Apakah Anda Merangkul Risiko dalam Poker, Atau Apakah Anda Berpikir Anda Bisa Menang dengan Bermain Aman?


Poker

Keahlian ketiga untuk memenangkan turnamen poker adalah merangkul risiko dalam permainan.

Saya kira kebanyakan orang Amerika percaya bahwa kerja keras mendapat imbalan. Jadi, berikut ini, bahwa jika Anda mempelajari permainan poker, bekerja keras untuk menjadi lebih baik, Anda akan menang dalam jangka panjang. Bahkan, Anda telah membaca bahwa poker adalah permainan keterampilan dan dalam jangka panjang pemain yang lebih baik menang. Jadi mengapa tidak kamu?

Sayangnya, turnamen poker adalah momen pendek tepat waktu. Ini bukan acara jangka panjang. Jika itu, Phil Hellmuth memberitahu kita dia akan memenangkan setiap turnamen.

Setelah Anda menyadari turnamen situs judi online adalah peristiwa jangka pendek dalam kehidupan poker Anda, Anda masih dapat memiliki keunggulan melawan lawan Anda jika Anda memiliki keterampilan yang lebih baik.

Tetapi, dengan segala hormat, Anda tidak jauh lebih baik daripada tingkat oposisi Anda. Dugaan saya adalah 80% dari pemain poker, berpikir mereka berada di 10-20% teratas pemain di setiap acara tertentu. Tentu saja, itu tidak mungkin. Dan bahkan jika Anda berada di 20% teratas pemain di turnamen poker, Anda masih harus beruntung untuk menang.

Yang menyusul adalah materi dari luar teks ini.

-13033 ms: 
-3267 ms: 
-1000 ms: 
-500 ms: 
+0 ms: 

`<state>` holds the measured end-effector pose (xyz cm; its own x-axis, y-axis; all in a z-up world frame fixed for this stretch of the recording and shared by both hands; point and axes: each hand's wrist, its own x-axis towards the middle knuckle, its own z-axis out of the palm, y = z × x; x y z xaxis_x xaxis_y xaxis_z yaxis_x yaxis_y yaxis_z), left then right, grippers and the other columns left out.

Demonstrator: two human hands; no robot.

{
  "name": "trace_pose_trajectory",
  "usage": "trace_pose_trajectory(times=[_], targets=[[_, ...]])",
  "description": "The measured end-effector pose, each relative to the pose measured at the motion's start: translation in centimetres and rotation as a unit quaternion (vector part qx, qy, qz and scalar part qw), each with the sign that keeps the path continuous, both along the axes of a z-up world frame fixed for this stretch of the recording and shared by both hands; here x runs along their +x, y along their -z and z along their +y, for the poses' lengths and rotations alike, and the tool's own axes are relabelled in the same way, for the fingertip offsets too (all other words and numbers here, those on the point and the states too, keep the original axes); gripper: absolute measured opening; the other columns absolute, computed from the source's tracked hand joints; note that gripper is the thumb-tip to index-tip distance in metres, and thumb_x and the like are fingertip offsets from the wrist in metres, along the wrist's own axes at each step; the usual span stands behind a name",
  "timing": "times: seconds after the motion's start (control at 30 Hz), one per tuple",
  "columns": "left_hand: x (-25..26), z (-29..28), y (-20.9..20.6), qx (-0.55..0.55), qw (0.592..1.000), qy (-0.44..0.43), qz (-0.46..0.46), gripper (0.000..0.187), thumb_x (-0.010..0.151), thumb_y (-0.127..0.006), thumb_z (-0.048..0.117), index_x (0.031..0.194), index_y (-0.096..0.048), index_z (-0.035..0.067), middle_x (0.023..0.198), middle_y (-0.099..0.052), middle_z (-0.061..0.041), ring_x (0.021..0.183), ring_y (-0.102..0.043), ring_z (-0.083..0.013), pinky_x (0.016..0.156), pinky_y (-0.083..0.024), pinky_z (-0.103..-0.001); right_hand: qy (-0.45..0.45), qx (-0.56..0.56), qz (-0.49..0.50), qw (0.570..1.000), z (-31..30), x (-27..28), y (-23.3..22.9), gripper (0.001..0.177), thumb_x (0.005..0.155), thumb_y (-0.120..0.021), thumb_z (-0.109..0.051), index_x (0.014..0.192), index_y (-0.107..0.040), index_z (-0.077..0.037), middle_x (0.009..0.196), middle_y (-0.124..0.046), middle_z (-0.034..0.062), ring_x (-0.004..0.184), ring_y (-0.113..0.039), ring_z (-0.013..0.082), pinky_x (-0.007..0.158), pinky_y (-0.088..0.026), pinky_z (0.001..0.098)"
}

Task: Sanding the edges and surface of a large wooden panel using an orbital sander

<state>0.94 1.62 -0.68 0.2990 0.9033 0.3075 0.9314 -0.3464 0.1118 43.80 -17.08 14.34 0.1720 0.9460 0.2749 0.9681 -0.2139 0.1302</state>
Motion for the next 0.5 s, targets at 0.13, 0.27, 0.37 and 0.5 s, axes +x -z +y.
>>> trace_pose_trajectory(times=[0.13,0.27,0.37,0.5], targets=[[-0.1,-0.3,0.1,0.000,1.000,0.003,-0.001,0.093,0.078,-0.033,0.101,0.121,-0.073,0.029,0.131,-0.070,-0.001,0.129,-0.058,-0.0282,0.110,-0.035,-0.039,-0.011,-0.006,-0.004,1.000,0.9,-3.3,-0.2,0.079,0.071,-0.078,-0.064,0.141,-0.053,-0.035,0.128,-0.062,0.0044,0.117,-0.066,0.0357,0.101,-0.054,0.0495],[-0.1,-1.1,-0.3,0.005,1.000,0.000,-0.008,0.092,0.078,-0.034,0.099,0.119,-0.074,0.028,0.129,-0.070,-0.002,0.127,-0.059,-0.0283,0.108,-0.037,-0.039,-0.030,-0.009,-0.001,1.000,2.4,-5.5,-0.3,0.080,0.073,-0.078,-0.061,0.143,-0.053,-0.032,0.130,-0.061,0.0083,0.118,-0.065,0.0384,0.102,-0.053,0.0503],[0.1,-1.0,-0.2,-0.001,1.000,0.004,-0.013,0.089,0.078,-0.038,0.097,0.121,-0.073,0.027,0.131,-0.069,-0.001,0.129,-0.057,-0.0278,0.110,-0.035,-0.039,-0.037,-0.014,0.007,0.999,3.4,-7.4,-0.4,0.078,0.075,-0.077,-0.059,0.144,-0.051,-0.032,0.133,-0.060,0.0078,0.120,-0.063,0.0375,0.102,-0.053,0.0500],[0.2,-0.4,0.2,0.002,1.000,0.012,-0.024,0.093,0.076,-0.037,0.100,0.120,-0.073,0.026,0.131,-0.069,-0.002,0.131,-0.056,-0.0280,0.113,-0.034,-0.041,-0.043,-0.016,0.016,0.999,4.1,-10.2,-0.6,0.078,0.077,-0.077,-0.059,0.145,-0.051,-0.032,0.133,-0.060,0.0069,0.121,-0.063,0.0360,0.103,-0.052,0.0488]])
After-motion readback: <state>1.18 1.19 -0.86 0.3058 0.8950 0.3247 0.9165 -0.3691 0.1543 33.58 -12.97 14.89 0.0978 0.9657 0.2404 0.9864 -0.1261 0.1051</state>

Turnamen poker adalah acara jangka pendek, di mana keberuntungan memainkan peran penting pada siapa yang menang dan kalah.

Pikirkan saat-saat ketika seorang pemain mendapatkan pasangan kantung premium terlalu sering, atau seorang pemain yang memukul set pada flop terhadap Aces saku lawannya. Dan, jika Anda bermain poker online, saya tahu Anda telah melihat (dan berpengalaman) lebih dari sekadar bagian dari ketukan yang buruk. Apakah pemain-pemain ini memiliki keterampilan yang lebih baik?

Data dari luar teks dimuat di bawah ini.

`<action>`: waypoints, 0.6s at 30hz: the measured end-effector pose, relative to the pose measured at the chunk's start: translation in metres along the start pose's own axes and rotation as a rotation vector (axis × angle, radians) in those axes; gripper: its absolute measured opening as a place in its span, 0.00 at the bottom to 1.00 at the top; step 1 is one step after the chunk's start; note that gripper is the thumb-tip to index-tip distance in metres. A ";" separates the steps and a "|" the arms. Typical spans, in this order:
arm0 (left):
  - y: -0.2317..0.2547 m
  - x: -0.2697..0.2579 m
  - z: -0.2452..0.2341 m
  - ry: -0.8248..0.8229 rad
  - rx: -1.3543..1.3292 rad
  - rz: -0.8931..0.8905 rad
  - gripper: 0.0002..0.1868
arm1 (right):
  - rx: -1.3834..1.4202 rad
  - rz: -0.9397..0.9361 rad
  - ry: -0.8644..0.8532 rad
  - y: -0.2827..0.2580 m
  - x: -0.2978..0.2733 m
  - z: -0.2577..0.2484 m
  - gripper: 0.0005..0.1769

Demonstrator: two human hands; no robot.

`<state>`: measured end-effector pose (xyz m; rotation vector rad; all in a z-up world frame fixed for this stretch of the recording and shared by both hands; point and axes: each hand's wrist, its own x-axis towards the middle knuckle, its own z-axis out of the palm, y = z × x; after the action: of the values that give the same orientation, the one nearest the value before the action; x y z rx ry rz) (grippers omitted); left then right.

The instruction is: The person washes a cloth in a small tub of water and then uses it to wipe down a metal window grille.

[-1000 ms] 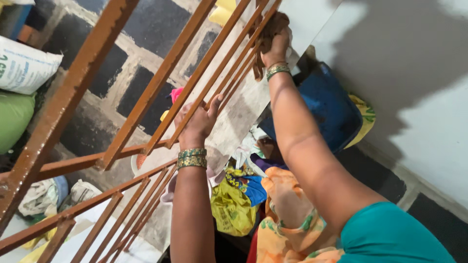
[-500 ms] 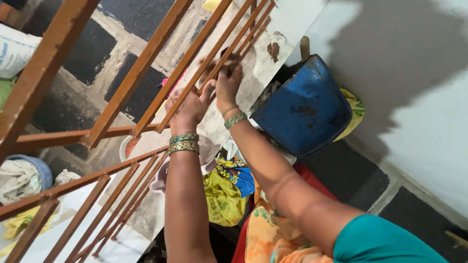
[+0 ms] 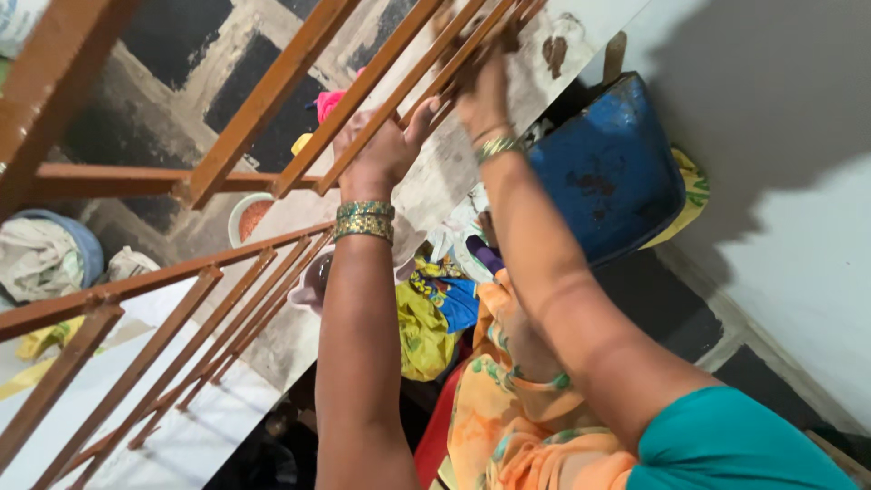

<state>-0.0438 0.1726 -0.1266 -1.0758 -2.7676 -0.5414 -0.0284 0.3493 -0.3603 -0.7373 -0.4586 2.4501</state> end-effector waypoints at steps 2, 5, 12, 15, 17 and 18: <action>0.000 0.003 -0.002 -0.166 -0.014 -0.120 0.38 | 0.081 0.161 0.008 0.048 -0.045 0.006 0.16; 0.007 0.005 -0.009 -0.422 0.027 -0.295 0.41 | -0.585 -0.157 -0.086 0.119 -0.114 0.011 0.25; -0.001 -0.008 0.001 -0.116 -0.010 -0.080 0.36 | -0.337 -0.100 -0.160 0.141 -0.173 0.033 0.24; -0.008 -0.008 0.013 -0.297 -0.023 -0.233 0.35 | -0.390 -0.186 -0.201 0.129 -0.197 0.038 0.29; -0.010 -0.008 0.015 -0.338 -0.114 -0.291 0.35 | -0.430 -0.233 -0.208 0.113 -0.204 0.037 0.32; -0.010 -0.008 0.014 -0.379 -0.205 -0.345 0.36 | -0.390 -0.168 -0.295 0.101 -0.205 0.033 0.28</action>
<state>-0.0447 0.1660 -0.1443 -0.8040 -3.3246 -0.7438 0.0578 0.1444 -0.2969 -0.4588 -1.0891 2.3410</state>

Keberuntungan memainkan peran di setiap turnamen poker. Alih-alih berharap mendapat keberuntungan, rangkul keberuntungan dalam game. Dan belajar menjadi pemain yang ditakuti di meja.

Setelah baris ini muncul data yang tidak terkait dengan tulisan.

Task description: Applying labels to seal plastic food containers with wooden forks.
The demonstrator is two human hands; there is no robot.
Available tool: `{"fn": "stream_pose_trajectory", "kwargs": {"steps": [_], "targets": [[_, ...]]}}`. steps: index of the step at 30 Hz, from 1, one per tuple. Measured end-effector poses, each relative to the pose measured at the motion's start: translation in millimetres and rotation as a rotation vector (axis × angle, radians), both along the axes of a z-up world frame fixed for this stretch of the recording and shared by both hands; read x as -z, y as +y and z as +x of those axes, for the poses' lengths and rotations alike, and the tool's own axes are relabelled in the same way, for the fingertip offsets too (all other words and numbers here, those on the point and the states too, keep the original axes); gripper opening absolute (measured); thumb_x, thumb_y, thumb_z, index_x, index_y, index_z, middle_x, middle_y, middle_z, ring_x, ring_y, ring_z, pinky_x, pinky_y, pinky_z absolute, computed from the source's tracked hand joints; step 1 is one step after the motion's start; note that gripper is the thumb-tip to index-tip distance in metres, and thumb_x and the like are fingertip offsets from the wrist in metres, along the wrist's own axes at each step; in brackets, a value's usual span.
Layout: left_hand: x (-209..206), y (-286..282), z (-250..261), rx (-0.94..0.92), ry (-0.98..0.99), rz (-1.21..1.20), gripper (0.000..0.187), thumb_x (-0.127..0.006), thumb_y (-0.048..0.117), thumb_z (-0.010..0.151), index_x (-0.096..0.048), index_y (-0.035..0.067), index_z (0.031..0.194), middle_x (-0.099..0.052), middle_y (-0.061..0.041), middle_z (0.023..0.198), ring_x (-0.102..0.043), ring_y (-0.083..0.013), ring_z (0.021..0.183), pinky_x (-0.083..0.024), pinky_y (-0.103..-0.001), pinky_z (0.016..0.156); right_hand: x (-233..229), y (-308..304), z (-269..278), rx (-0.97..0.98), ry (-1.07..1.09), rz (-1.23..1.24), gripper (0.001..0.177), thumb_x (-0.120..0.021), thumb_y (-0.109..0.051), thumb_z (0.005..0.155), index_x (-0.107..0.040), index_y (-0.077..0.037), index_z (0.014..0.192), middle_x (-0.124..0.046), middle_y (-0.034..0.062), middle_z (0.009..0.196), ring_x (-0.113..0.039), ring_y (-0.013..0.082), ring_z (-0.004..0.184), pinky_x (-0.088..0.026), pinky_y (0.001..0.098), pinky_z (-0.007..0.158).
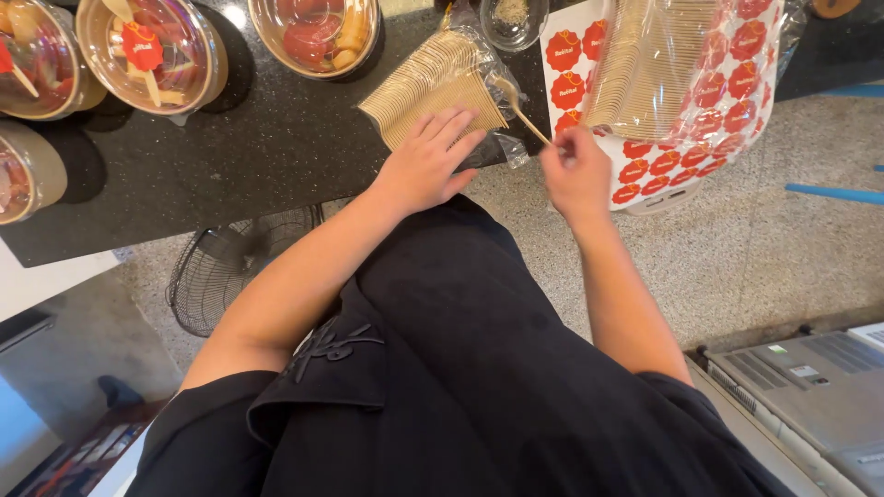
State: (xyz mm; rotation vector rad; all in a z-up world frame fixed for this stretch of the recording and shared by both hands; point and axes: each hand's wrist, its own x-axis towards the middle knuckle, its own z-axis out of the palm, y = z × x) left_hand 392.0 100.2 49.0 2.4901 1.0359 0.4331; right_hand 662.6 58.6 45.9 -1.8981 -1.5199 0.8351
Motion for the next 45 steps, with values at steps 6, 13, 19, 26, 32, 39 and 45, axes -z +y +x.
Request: {"fn": "stream_pose_trajectory", "kwargs": {"steps": [6,13,19,26,32,39,45], "targets": [[-39,6,18,-0.341,-0.393,-0.935,0.053,-0.072,0.039,0.093,-0.059,0.01,0.137,-0.066,-0.006,0.13,-0.069,-0.0162,0.099,-0.056,-0.03,0.09,-9,-60,22,0.184,0.503,-0.086,0.006,-0.061,-0.009,0.104,-0.056,-0.006,0.104,-0.069,0.0028,0.091,-0.056,0.0074,0.073,-0.045,0.024,0.065],[-20,-13,8,-0.136,-0.952,-1.158,0.037,-0.055,0.027,0.112,-0.063,0.003,0.139,-0.069,-0.007,0.123,-0.065,-0.014,0.11,-0.053,-0.031,0.099,-33,-30,-72,-0.033,0.853,-0.285,0.007,-0.064,-0.012,0.103,-0.061,-0.005,0.105,-0.069,0.0034,0.091,-0.059,0.0079,0.078,-0.048,0.0229,0.071],[-31,18,-65,-0.711,-1.121,-0.749,0.034,-0.039,0.033,0.115,-0.06,0.007,0.116,-0.072,-0.005,0.114,-0.068,-0.0136,0.108,-0.053,-0.031,0.092,-40,31,-118,-0.301,0.667,-0.153,0.019,-0.07,-0.014,0.103,-0.065,-0.003,0.118,-0.069,0.0034,0.107,-0.065,0.0089,0.097,-0.054,0.0242,0.087],[20,77,-156,-0.757,-0.53,-0.081,0.042,-0.08,0.032,0.106,-0.051,0.003,0.115,-0.05,-0.008,0.104,-0.055,-0.0233,0.097,-0.048,-0.035,0.088,5,123,-180,-0.34,0.458,0.057,0.047,-0.073,-0.019,0.102,-0.055,-0.008,0.144,-0.062,0.0073,0.137,-0.062,0.0191,0.126,-0.06,0.0308,0.092],[-5,52,-162,-0.687,-0.556,-0.074,0.067,-0.09,0.024,0.088,-0.043,-0.005,0.125,-0.049,-0.014,0.112,-0.054,-0.0274,0.099,-0.048,-0.04,0.089,10,117,-220,-0.251,0.421,0.025,0.053,-0.074,-0.016,0.098,-0.052,-0.008,0.146,-0.056,0.0093,0.142,-0.063,0.0243,0.125,-0.059,0.0341,0.097],[-6,-34,-200,-0.871,-0.534,-0.474,0.048,-0.084,0.022,0.094,-0.045,-0.001,0.112,-0.048,-0.012,0.11,-0.057,-0.0228,0.09,-0.054,-0.033,0.078,-4,57,-234,-0.249,0.561,-0.139,0.043,-0.066,-0.006,0.099,-0.061,-0.007,0.142,-0.065,0.0072,0.137,-0.059,0.022,0.13,-0.056,0.0346,0.104],[-3,-49,-225,-0.732,-0.647,-0.515,0.055,-0.08,0.019,0.092,-0.042,-0.004,0.123,-0.051,-0.006,0.105,-0.059,-0.0147,0.093,-0.057,-0.033,0.084,-13,35,-250,-0.099,0.595,-0.145,0.042,-0.067,0.001,0.097,-0.061,-0.005,0.137,-0.066,0.0089,0.13,-0.063,0.0197,0.124,-0.054,0.0334,0.109]]}}
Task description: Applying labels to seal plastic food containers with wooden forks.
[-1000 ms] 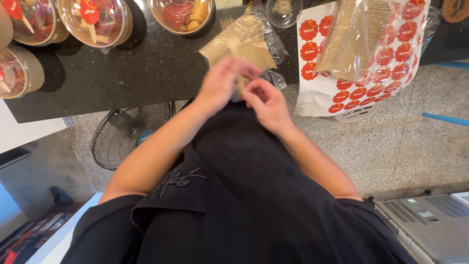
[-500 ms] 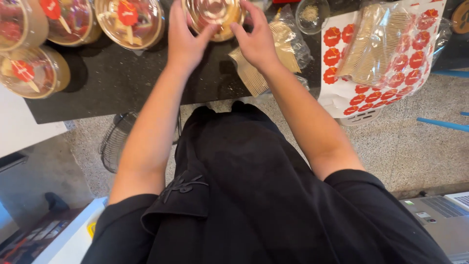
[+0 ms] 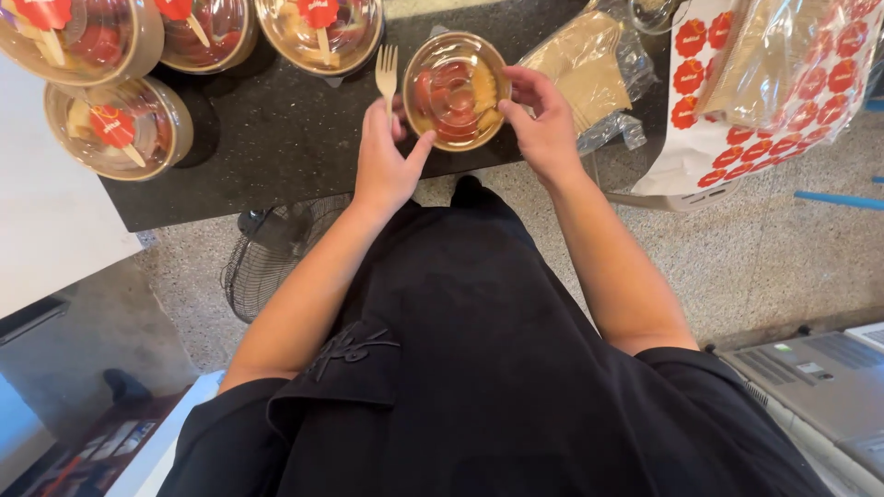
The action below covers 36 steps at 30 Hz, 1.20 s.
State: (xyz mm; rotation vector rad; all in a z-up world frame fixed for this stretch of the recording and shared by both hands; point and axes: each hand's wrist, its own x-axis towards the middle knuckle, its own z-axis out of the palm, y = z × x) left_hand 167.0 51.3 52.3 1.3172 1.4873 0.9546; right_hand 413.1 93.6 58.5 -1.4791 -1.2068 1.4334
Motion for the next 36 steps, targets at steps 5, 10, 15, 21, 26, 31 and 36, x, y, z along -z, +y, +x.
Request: {"fn": "stream_pose_trajectory", "kwargs": {"steps": [5,10,15,21,26,31,36], "targets": [[-5,10,-10,0.093,0.035,0.011,0.065,-0.08,0.015,0.092,-0.046,-0.001,0.144,-0.047,-0.007,0.1,-0.052,-0.0173,0.091,-0.053,-0.033,0.09,-3,-19,-7,0.042,-0.025,0.014,0.044,-0.069,0.001,0.096,-0.057,-0.004,0.138,-0.065,0.0114,0.129,-0.065,0.0192,0.121,-0.055,0.034,0.107],[-16,11,-12,0.095,0.124,0.247,0.045,-0.078,0.019,0.092,-0.047,0.003,0.119,-0.048,-0.014,0.11,-0.053,-0.0234,0.099,-0.052,-0.034,0.092,-6,-29,-7,0.091,0.027,-0.004,0.045,-0.067,0.001,0.096,-0.055,-0.002,0.139,-0.063,0.0127,0.134,-0.063,0.0192,0.122,-0.056,0.0339,0.105],[-8,-13,-2,0.057,-0.141,-0.004,0.027,-0.048,0.024,0.114,-0.051,0.002,0.098,-0.051,-0.007,0.094,-0.05,-0.0146,0.083,-0.045,-0.031,0.081,-2,-45,11,0.102,-0.015,0.035,0.041,-0.066,-0.001,0.098,-0.055,-0.001,0.138,-0.06,0.0099,0.137,-0.062,0.0181,0.118,-0.058,0.0308,0.091],[-35,2,50,-0.024,-0.163,0.046,0.029,-0.053,0.024,0.111,-0.072,0.002,0.111,-0.059,-0.004,0.097,-0.059,-0.0121,0.086,-0.05,-0.026,0.08,4,-53,53,0.033,-0.002,-0.047,0.038,-0.068,-0.007,0.099,-0.059,-0.003,0.135,-0.062,0.007,0.134,-0.064,0.0147,0.111,-0.055,0.0283,0.087],[-20,18,76,-0.203,-0.235,0.004,0.025,-0.066,0.018,0.105,-0.074,0.0,0.12,-0.072,-0.005,0.101,-0.068,-0.008,0.089,-0.055,-0.024,0.081,-11,-50,92,-0.094,-0.06,-0.03,0.035,-0.068,-0.009,0.099,-0.06,-0.003,0.133,-0.063,0.0057,0.132,-0.064,0.0123,0.112,-0.055,0.0273,0.091],[-32,16,88,-0.316,-0.074,-0.088,0.026,-0.074,0.019,0.097,-0.075,0.0,0.115,-0.077,-0.006,0.089,-0.069,-0.0078,0.077,-0.057,-0.024,0.071,-13,-46,138,-0.179,-0.106,-0.089,0.035,-0.068,-0.01,0.097,-0.061,-0.004,0.131,-0.066,0.0041,0.13,-0.066,0.0114,0.107,-0.055,0.0266,0.087],[-38,14,103,-0.374,0.29,0.002,0.02,-0.079,0.02,0.093,-0.078,0.002,0.102,-0.074,-0.008,0.087,-0.072,-0.0147,0.075,-0.056,-0.029,0.072,-10,-41,183,-0.23,-0.086,-0.052,0.033,-0.069,-0.01,0.098,-0.061,-0.004,0.129,-0.066,0.0046,0.128,-0.066,0.0119,0.107,-0.055,0.0276,0.089]]}}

Dalam bukunya Membuat Tabel Akhir Erick Lindgren menulis:

“Anda ingin menjadi pemain poker yang hebat? Berhenti berpikir Anda lebih baik daripada keacakan permainan. Rangkullah keacakan. Biarkan orang berpikir Anda adalah pengambil risiko liar. Dan mulai manfaatkan mereka yang takut mengambil risiko chip mereka sendiri. . “

Bagaimana Anda menjadi takut di meja poker?

Memenangkan gelar WSOP atau WPT adalah salah satu cara. Cara lain adalah menjadi pemain yang ingin terlibat di banyak tangan, dan menekan aksi dengan kenaikan gaji dan mengangkat kembali.

Daniel Negreanu memberi tekanan pada lawan-lawannya dengan memainkan bola kecil. Secara umum, itu berarti bahwa ia menaikkan pra-flop dengan berbagai tangan (biasanya kecil menimbulkan), dan dari kegagalan pada dia memainkan tangan Anda. Dibutuhkan banyak keterampilan untuk melakukan apa yang Daniel lakukan di poker. Karena poker adalah hidupnya, dia akan menjadi hebat dalam membaca lawan-lawannya dan menggunakan strateginya untuk menang.

Gus Hansen adalah pemain lain yang terlibat dalam banyak pot dengan berbagai tangan. Banyak orang yang menonton Gus bermain berpikir dia adalah pemain liar agresif yang terlibat dengan terlalu banyak tangan. Mungkin begitu. Tapi dia juga menang.

Biarkan saya menceritakan sebuah kisah. Beberapa tahun yang lalu, saya bermain di banyak turnamen poker tanpa batas yang dapat saya temukan di Bay Area selama 3 bulan. Ini sebelum poker online. Saya melakukan ini untuk mempersiapkan WSOP.

Saya memasuki $ 1.500 tanpa batas. Saya agresif. Saya memenangkan banyak pot. Saya mengumpulkan chip. Saya memiliki lebih dari dua kali jumlah chip sebagai siapa pun di meja saya.

Kami sekitar tiga perempat dari jalan melalui acara tersebut, ketika Direktur Turnamen memisahkan beberapa tabel lainnya. Kami memiliki dua kursi kosong di sebelah kiriku. Dua pemain dengan tumpukan chip besar memenuhi kursi-kursi itu. Maksud saya mereka memiliki setidaknya 4 kali apa yang saya miliki – itu sangat menyedihkan.